START COLLECTED DATA
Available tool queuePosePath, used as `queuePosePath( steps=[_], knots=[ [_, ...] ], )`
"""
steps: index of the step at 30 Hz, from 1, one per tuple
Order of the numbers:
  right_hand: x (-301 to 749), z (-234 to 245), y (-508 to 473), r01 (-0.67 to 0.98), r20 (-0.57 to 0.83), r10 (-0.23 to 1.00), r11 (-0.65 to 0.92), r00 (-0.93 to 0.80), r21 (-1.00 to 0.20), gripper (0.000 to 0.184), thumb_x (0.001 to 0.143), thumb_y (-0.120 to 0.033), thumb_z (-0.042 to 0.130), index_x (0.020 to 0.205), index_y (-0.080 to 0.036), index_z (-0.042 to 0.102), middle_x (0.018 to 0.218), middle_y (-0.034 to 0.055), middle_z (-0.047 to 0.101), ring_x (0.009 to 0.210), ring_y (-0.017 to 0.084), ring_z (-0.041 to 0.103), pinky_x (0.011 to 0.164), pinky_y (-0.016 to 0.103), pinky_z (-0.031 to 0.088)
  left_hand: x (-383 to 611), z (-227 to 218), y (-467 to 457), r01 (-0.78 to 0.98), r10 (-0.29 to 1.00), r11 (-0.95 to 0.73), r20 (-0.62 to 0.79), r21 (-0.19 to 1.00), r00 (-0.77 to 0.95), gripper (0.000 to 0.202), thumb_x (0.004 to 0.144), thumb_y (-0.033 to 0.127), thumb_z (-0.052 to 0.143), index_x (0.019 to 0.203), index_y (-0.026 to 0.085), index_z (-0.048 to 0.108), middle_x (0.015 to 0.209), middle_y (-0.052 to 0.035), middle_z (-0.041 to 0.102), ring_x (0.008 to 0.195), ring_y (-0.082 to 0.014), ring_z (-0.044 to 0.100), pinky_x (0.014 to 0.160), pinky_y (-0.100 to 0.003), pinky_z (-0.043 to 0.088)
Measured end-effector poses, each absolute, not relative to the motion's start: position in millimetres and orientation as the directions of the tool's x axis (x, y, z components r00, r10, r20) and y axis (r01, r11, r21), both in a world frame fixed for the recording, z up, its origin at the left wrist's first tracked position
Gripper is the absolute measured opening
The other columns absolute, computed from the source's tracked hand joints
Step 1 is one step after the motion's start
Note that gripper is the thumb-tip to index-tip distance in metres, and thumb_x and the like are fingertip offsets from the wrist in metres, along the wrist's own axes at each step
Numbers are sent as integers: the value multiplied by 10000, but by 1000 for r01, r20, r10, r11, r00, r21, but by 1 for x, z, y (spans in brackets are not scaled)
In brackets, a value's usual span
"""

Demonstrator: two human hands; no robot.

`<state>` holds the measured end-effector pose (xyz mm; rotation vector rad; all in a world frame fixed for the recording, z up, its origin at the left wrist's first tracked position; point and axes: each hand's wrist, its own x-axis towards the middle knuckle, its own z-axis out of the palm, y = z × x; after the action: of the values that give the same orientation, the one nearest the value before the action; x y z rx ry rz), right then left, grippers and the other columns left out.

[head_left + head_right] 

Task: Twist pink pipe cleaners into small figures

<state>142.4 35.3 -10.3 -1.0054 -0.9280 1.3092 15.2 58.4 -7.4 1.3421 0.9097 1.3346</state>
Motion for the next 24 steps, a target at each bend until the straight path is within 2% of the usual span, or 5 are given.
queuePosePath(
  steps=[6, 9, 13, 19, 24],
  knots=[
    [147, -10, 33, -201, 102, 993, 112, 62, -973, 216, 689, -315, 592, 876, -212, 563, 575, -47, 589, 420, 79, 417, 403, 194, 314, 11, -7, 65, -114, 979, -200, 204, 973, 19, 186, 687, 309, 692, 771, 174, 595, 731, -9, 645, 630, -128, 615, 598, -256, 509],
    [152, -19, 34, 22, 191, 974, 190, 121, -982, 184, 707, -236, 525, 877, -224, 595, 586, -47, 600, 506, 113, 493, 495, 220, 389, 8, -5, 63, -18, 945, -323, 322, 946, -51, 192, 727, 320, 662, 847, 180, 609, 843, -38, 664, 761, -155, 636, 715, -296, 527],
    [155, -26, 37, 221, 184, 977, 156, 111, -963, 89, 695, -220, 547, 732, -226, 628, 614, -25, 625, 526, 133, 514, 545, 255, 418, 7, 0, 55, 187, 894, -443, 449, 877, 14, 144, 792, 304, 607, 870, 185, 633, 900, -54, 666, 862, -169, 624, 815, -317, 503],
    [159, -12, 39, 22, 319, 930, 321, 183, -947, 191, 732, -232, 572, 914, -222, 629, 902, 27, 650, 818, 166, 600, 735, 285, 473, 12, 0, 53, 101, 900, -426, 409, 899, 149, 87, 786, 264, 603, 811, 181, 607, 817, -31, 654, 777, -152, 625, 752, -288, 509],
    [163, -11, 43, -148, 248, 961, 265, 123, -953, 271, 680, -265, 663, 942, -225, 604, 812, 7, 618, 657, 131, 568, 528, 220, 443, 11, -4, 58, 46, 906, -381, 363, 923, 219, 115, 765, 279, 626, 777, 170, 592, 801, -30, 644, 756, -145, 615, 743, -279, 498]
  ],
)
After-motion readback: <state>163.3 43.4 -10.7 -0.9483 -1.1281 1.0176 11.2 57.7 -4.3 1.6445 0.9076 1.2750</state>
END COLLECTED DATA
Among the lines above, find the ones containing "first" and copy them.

WORKED SOLUTION ->
Measured end-effector poses, each absolute, not relative to the motion's start: position in millimetres and orientation as the directions of the tool's x axis (x, y, z components r00, r10, r20) and y axis (r01, r11, r21), both in a world frame fixed for the recording, z up, its origin at the left wrist's first tracked position
`<state>` holds the measured end-effector pose (xyz mm; rotation vector rad; all in a world frame fixed for the recording, z up, its origin at the left wrist's first tracked position; point and axes: each hand's wrist, its own x-axis towards the middle knuckle, its own z-axis out of the palm, y = z × x; after the action: of the values that give the same orientation, the one nearest the value before the action; x y z rx ry rz), right then left, grippers and the other columns left out.

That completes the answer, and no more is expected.